Spurlock goes to Egypt and learns that the nation is run by a corrupt government, while being propped up with U.S. cash—has been for decades, apparently. In Israel, he finds that Palestinians are second-class citizens, kept behind walls; he discovers that the Gaza Strip is terrifying, and Tel Aviv gets bomb threats. Admittedly, Spurlock puts himself in the general vicinity of harm's way while touring with the U.S. Army in Afghanistan. Dishdashed and bearded, Spurlock tours Saudi Arabia; this sequence is perhaps the best, due to the unapologetic religious totalitarianism of the kingdom. The most telling moment in the film: Spurlock corners a pair of very nervous high school students being watched by their teachers. The students are not allowed to express an opinion or to answer Spurlock's questions about Israel.

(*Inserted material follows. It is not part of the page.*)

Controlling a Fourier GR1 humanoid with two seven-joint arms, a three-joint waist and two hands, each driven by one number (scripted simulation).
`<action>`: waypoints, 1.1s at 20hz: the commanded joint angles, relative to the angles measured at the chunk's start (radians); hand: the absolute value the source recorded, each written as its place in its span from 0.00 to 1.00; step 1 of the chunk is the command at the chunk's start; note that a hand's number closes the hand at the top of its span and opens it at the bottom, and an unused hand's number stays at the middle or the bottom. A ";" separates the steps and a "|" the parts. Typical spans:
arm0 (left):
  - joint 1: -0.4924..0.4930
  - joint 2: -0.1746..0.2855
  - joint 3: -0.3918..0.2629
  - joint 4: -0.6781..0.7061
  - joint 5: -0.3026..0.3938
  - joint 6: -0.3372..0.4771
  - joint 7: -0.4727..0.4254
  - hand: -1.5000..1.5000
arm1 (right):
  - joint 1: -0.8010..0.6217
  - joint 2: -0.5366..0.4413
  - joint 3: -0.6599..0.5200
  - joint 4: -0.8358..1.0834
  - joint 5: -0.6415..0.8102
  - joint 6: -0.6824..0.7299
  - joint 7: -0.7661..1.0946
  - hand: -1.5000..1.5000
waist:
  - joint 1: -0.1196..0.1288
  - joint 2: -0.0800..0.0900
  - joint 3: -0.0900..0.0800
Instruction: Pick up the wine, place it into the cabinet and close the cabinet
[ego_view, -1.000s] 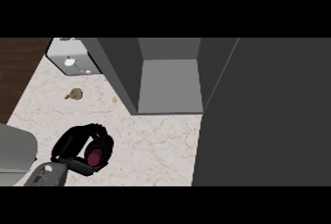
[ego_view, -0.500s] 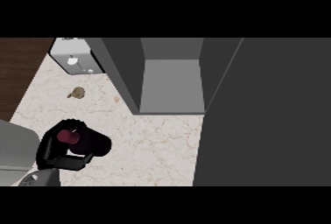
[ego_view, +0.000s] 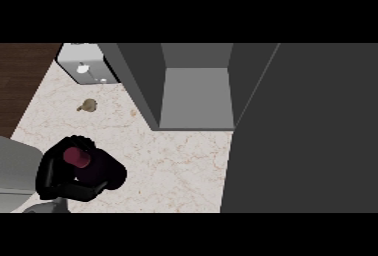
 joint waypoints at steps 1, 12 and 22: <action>0.026 -0.028 -0.029 -0.167 0.042 0.006 0.127 1.00 | 0.034 0.020 0.026 -0.075 -0.052 -0.001 0.029 0.00 | -0.001 0.001 -0.001; 0.008 -0.111 -0.195 -0.539 -0.050 0.213 0.498 1.00 | 0.000 0.043 0.043 -0.049 -0.023 -0.010 0.038 0.00 | -0.004 0.001 0.000; -0.137 -0.204 -0.319 -0.677 -0.065 0.338 0.747 1.00 | 0.039 0.005 -0.058 -0.104 -0.126 0.042 0.043 0.00 | -0.009 0.001 0.000</action>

And that's the documentary: Spurlock and his crew catching the sleeves of shoppers, passers-by and taxi drivers, while enjoying the famous hospitality of Islam. Where in the World Is Osama Bin Laden is a long man-on-the street interview. Repeatedly, Spurlock makes an ugly American out of himself by asking passers-by where Osama is. The most heartfelt answer comes from an anonymous Pakistani: "Fuck him and fuck America." The titles are amusing: a video game scored to hoedown music while an animated Spurlock uses magic 'stache power to throttle the wily terrorist. Caricaturing bin Laden might be a better response to terrorism than instituting panic. While one understands Spurlock's desire to cut bin Laden down to size, the film is more like an act of tourism than an act of exploration. There are libraries full of harder journalism on the subject of Mideast strife, containing work from everyone from Spurlock's interviewee Peter Jouvenal to Fantagraphics' Joe Sacco (cartoonist/journalist Sacco provides a much better starting point for answering that mind-boggling question, "Why do Arabs hate our freedom?") Spurlock's voyage in the name of his baby son is, for all its deliberate snark and silliness, as emetic as Sting asking if the Russians love their children, too.
WHERE IS THE WORLD IS OSAMA BIN LADEN (Unrated; 93 min.), a documentary by Morgan Spurlock, opens April 18 at Camera 7 in San Jose, CinéArts Santana Row and the Aquarius in Palo Alto.